We exit to another sign of 'genuine fake watches' and more calls of 'apa khabar' from the traders, and head to a restaurant for lunch. We then proceed to another part of Ephesus, the House of the Virgin Mary (Meryemana Evi). This is where, it is alleged, the Virgin Mary spent her last days.
Outside the house, there are 3 fountains of spring water. The water from the various fountains is supposed to provide the drinker beauty, intelligence, and fertility. I drank from the first two, and decided against the third for the time being.
We returned to the hotel early that evening and the family decided against the hotel dinner in favour of some (window) shopping and local food. I envisaged kebabs from a small shop, but we ended up in a restaurant on the boulevard. We had walked one way along the boulevard, and came back to have a second look at the restaurant and the menu.

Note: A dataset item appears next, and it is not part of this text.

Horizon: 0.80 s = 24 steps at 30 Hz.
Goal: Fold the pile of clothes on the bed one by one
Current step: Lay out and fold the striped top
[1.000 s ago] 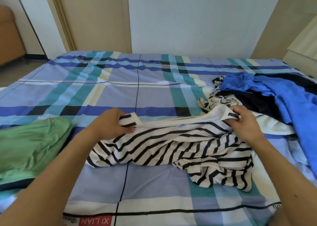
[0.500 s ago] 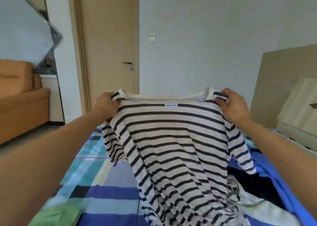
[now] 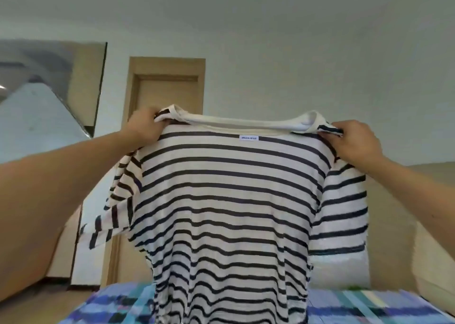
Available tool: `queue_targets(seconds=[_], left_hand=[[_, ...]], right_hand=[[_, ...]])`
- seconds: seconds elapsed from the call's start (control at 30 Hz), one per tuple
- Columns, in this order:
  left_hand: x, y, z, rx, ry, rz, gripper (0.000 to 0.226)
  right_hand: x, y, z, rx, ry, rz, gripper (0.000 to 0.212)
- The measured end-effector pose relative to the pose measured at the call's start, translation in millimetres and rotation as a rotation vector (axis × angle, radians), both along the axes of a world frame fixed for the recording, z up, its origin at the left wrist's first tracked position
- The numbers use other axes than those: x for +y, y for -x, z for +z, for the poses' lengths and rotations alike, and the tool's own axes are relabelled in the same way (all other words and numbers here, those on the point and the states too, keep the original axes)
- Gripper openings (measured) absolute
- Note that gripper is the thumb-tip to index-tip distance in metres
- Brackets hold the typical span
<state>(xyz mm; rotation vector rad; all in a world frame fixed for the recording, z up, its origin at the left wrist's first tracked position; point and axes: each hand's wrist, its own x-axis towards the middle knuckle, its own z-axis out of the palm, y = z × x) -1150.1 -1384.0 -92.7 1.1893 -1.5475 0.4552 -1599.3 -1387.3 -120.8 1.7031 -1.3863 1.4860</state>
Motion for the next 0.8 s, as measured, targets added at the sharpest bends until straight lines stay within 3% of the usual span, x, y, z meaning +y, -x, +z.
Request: queue_targets(seconds=[0.13, 0.27, 0.53, 0.8], left_hand=[[9, 0, 10, -0.028, 0.006, 0.039, 0.029], [16, -4, 11, -0.06, 0.051, 0.125, 0.009], [28, -15, 29, -0.071, 0.18, 0.224, 0.005], [38, -9, 27, -0.19, 0.194, 0.225, 0.013]], right_hand=[[12, 2, 7, -0.019, 0.037, 0.062, 0.046], [17, 2, 12, -0.041, 0.079, 0.098, 0.046], [31, 2, 40, -0.159, 0.162, 0.062, 0.022], [31, 17, 25, -0.209, 0.182, 0.052, 0.019]])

Then one of my siblings (think it was the brother) noticed a family inside gesturing and giving us the thumbs-up! It was quite hilarious, but we took that as a sign that the food must be that good, and we weren't disappointed. Not only that, but because our dinner took a while to come, we were provided complimentary salad for starters, and tea after dinner. Throw in friendly wait staff who were very willing to pose for photos, and I was quite the happy camper that night. I finished off the night with a tea in our hotel bar, listening to the same guy sing live, while I unloaded photos onto the Book. Ahhh, bliss. I was loving Turkey more and more each day.